MAHKEMESİ :TİCARET MAHKEMESİ
Taraflar arasında görülen davada ... 7. Asliye Ticaret Mahkemesi’nce verilen 23/02/2015 tarih ve 2014/1659-2015/120 sayılı kararın Yargıtayca incelenmesi davacılar vekili tarafından istenmiş ve temyiz dilekçesinin süresi içinde verildiği anlaşılmış olmakla, dava dosyası için Tetkik Hakimi ... tarafından düzenlenen rapor dinlendikten ve yine dosya içerisindeki dilekçe, layihalar, duruşma tutanakları ve tüm belgeler okunup, incelendikten sonra işin gereği görüşülüp, düşünüldü:
Davacılar vekili; müvekkili şirketlerin ortağı olan ...'nın hisselerini devir ile şirketlerden ayrılarak aynı sektörede faaliyet gösteren davalı şirketi kurduğunu, diğer davalıların kısa aralıklarla müvekkili şirketlerden ayrılıp davalı şirkette çalışmaya başladığını, davalıların şirket içinde edindikleri üretim ve ticaret sırlarını haksız olarak kullanmayı ve bundan yararlanarak haksız kazanç elde etmeyi amaçlamış olduklarını, bu nedenle planlı ve organize bir şekilde işten ayrıldıklarını, davalıların şirket içindeki görevleri nedeniyle üretilen ürünlerin satış ve pazarlamasının yapıldığı bireysel ve kurumsal müşteri portföyü hakkında detaylı bilgi sahibi oldukları gibi işyerinin çalışma sistemleri, pazarlama ve satış stratejilerini, finansal durumunu teknik destek ve yapılan işin ekonomik boyutu gibi ticari sır ve teknik bilgilere vakıf bulunduklarını, davalıların şirketin çıkarlarını zedeleyecek davranışlarda bulunduğunu, TTK 56 maddesi ile aldatıcı hareket ve hüsniniyet kaidelerine aykırı suretlerle iktisadi rekabetin suistimalinin haksız rekabet olarak tanımlandığını, normal olarak müvekkilinin elde edeceği karı davalıların elde ettiğini, ayrıca müvekkili şirketin prestij kaybına neden olduğunu ve müvekkillerinin aynı zamanda manevi olarak da kayıplar yaşadıklarını ileri sürerek fazlaya ilişkin hakları saklı kalmak üzere her bir müvekkili şirket için ayrı ayrı olmak üzere 5.000 TL olmak üzere toplam 10.000 TL manevi tazminat ile her bir davacı şirket için 500'er TL olmak üzere toplam 1.000 TL kar mahrumiyeti dahil maddi zararın ticari faizi ile birlikte tazmini ile BK'nın 455/2. maddesi gereğince yapılan işlerin müvekkili şirket hesabına alınmasını talep ve dava etmiştir.

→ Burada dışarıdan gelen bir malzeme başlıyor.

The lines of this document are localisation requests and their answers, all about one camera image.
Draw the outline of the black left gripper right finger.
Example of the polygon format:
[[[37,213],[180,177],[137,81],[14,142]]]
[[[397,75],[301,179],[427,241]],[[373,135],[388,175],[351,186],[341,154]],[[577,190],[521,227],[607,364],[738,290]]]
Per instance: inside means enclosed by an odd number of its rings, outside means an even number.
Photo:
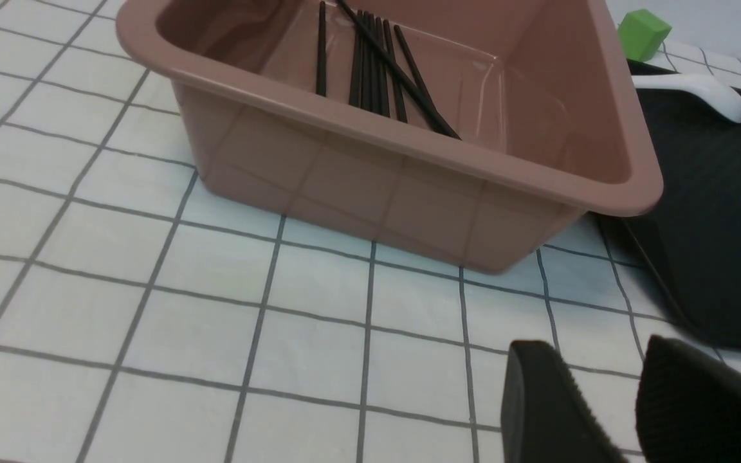
[[[636,434],[649,462],[741,462],[741,373],[682,340],[653,335]]]

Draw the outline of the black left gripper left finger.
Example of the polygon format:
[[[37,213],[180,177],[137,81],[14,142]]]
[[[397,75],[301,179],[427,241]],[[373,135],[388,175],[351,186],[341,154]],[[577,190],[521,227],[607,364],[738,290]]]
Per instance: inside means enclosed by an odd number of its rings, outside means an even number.
[[[506,462],[626,461],[544,341],[511,342],[500,425]]]

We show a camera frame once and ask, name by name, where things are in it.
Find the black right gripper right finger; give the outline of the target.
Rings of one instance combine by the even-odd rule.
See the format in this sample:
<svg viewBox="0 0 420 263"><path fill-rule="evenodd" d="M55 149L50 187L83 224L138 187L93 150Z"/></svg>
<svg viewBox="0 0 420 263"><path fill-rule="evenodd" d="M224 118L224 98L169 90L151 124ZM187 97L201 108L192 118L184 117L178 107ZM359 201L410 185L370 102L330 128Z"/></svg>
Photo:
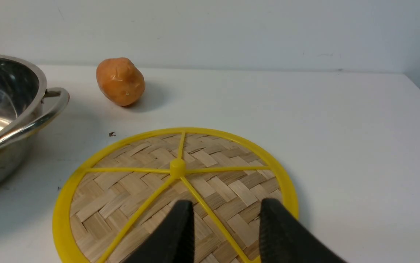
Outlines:
<svg viewBox="0 0 420 263"><path fill-rule="evenodd" d="M261 202L259 253L262 263L344 263L275 198Z"/></svg>

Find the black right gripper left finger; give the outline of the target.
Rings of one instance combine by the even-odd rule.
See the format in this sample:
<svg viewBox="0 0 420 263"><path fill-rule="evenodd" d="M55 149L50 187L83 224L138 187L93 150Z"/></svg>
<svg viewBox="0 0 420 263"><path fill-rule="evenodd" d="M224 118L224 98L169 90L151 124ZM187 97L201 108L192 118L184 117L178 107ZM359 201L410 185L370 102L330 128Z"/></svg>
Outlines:
<svg viewBox="0 0 420 263"><path fill-rule="evenodd" d="M163 221L125 263L193 263L195 259L193 203L178 200Z"/></svg>

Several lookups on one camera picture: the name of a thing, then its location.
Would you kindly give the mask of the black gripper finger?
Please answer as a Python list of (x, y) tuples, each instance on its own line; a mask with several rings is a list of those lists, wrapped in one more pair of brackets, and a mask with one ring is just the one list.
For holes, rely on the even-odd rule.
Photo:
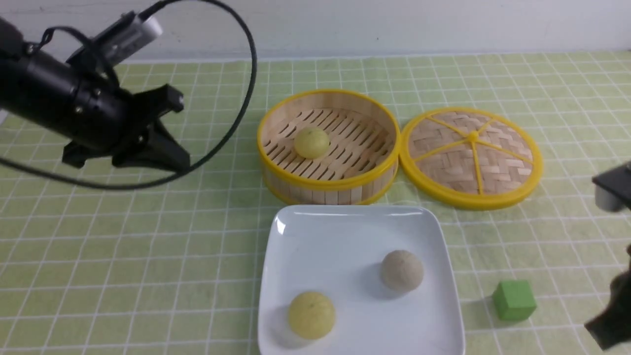
[(131, 117), (138, 121), (158, 121), (165, 114), (179, 113), (183, 108), (183, 93), (165, 84), (134, 94), (131, 101)]
[(191, 155), (172, 137), (162, 121), (155, 121), (123, 144), (112, 156), (112, 164), (115, 168), (180, 173), (190, 168)]

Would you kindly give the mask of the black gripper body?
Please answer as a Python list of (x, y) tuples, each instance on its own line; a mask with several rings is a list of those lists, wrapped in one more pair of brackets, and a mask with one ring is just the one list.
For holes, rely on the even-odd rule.
[(83, 168), (90, 159), (111, 157), (131, 137), (154, 121), (131, 117), (132, 96), (123, 88), (96, 82), (82, 82), (71, 104), (72, 113), (63, 131), (70, 143), (63, 149), (63, 163)]

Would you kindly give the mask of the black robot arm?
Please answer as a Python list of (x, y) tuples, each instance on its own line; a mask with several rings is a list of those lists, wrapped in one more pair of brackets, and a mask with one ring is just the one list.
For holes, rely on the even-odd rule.
[(61, 62), (1, 20), (1, 108), (69, 139), (63, 163), (110, 157), (116, 168), (182, 172), (190, 154), (161, 119), (183, 110), (183, 93), (165, 84), (133, 94), (82, 47)]

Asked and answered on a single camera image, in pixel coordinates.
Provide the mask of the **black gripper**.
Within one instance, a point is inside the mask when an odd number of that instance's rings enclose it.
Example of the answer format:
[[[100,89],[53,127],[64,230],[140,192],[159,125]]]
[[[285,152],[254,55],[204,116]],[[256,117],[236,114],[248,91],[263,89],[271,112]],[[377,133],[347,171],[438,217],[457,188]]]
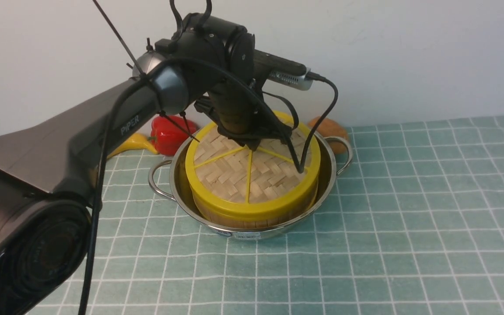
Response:
[[[263,102],[263,97],[251,97],[239,84],[227,80],[216,84],[206,96],[199,97],[194,102],[196,111],[208,116],[216,125],[220,135],[246,146],[255,151],[264,139],[280,140],[282,143],[290,137],[297,128],[297,113],[292,104],[283,97],[276,96],[288,107],[292,125],[289,127],[279,120],[273,120],[262,109],[269,107]]]

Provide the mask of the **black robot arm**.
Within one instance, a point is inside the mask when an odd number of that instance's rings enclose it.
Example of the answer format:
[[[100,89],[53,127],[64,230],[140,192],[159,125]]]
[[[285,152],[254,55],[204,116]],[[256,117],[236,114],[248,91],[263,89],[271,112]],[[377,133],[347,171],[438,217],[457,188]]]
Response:
[[[158,114],[195,103],[240,145],[290,141],[262,86],[306,66],[256,50],[246,27],[175,14],[132,77],[32,128],[0,136],[0,315],[23,315],[95,254],[106,159]]]

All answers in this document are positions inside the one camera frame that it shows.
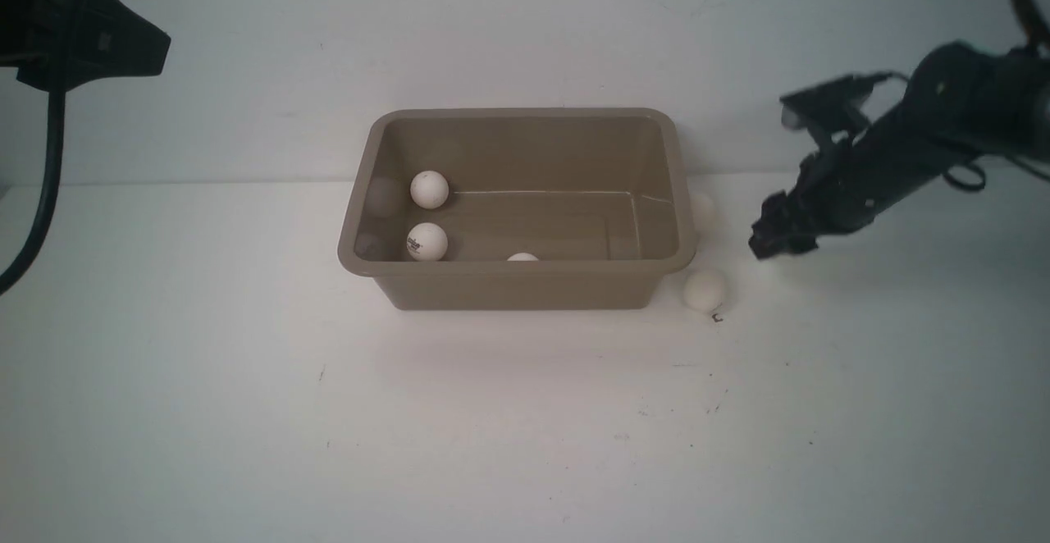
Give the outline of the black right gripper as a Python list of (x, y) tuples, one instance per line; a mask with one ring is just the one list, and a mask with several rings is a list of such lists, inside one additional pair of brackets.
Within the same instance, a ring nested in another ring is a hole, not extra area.
[(883, 154), (850, 151), (808, 156), (796, 185), (769, 196), (747, 247), (758, 260), (801, 256), (817, 250), (817, 238), (850, 235), (883, 211), (880, 195)]

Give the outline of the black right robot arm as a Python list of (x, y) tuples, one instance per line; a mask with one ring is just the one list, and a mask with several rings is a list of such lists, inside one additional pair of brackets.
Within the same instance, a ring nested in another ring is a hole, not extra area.
[(751, 225), (755, 258), (802, 255), (824, 236), (870, 225), (892, 204), (943, 177), (978, 193), (982, 156), (1001, 156), (1048, 177), (1048, 23), (1035, 0), (1010, 0), (1026, 42), (1002, 56), (945, 43), (904, 77), (905, 92), (876, 121), (863, 102), (892, 70), (845, 75), (784, 95), (783, 127), (817, 149), (800, 162), (795, 187), (764, 200)]

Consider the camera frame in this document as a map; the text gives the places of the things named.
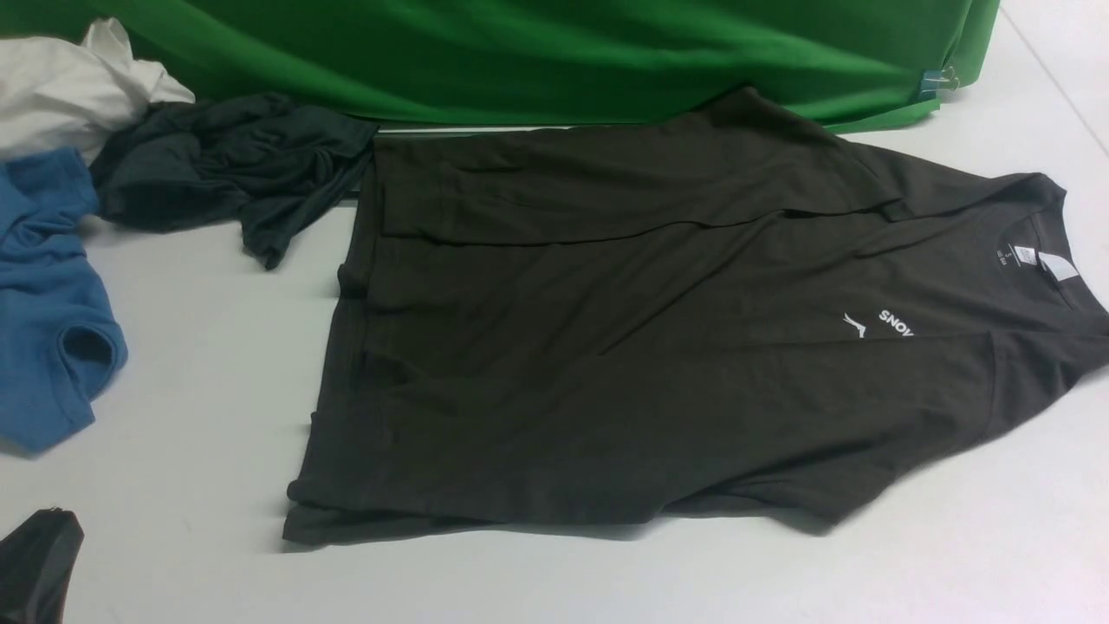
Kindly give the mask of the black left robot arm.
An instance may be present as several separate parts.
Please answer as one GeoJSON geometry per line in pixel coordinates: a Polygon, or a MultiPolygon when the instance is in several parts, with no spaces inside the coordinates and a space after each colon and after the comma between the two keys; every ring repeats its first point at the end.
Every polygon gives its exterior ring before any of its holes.
{"type": "Polygon", "coordinates": [[[1,621],[61,623],[84,532],[71,510],[37,510],[1,541],[1,621]]]}

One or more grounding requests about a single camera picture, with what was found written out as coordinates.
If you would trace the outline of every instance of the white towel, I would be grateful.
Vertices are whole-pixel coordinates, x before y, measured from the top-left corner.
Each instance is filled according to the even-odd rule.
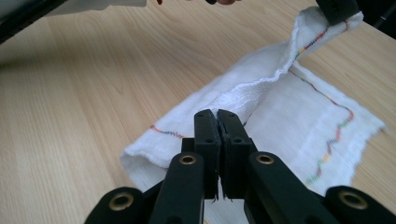
[[[181,138],[194,137],[193,115],[210,108],[236,113],[258,150],[278,155],[313,191],[350,185],[366,141],[385,124],[297,60],[361,21],[358,13],[329,26],[318,7],[302,11],[289,41],[245,56],[125,148],[121,162],[133,182],[144,191],[161,181]],[[242,204],[206,202],[205,220],[248,223]]]

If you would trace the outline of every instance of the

Davalılar ... Ltd Şti ile ... vekilleri ve davalı ... vekili; haksız davanın reddini istemiştir.
Mahkemece iddia, savunma ve tüm dosya kapsamına göre; davalı gerçek kişilerin davacılarla hizmet akdiyle çalışmalarından sonra işten ayrıldıkları ve yeni bir şirket kurdukları, hizmet akdi ile çalıştıkları dönemdeki edindikleri teknik bilgiyi, iyiniyet kurallarına aykırı biçimde kurdukları şirkette kullanarak haksız kazanç elde ettikleri ve benzeri iddialarda bulundukları, hizmet akdi sona ermiş olsa bile bu dönem için görevli mahkemenin davacılar ile davalılar arasında hizmet akdi bulunduğundan iş mahkemesi olacağı gerekçesiyle mahkemenin görevsizliği nedeniyle davanın reddine, dosyanın talep halinde görevli ... İş Mahkemesi'ne gönderilmesine karar verilmiştir.
Kararı, davacılar vekili temyiz etmiştir.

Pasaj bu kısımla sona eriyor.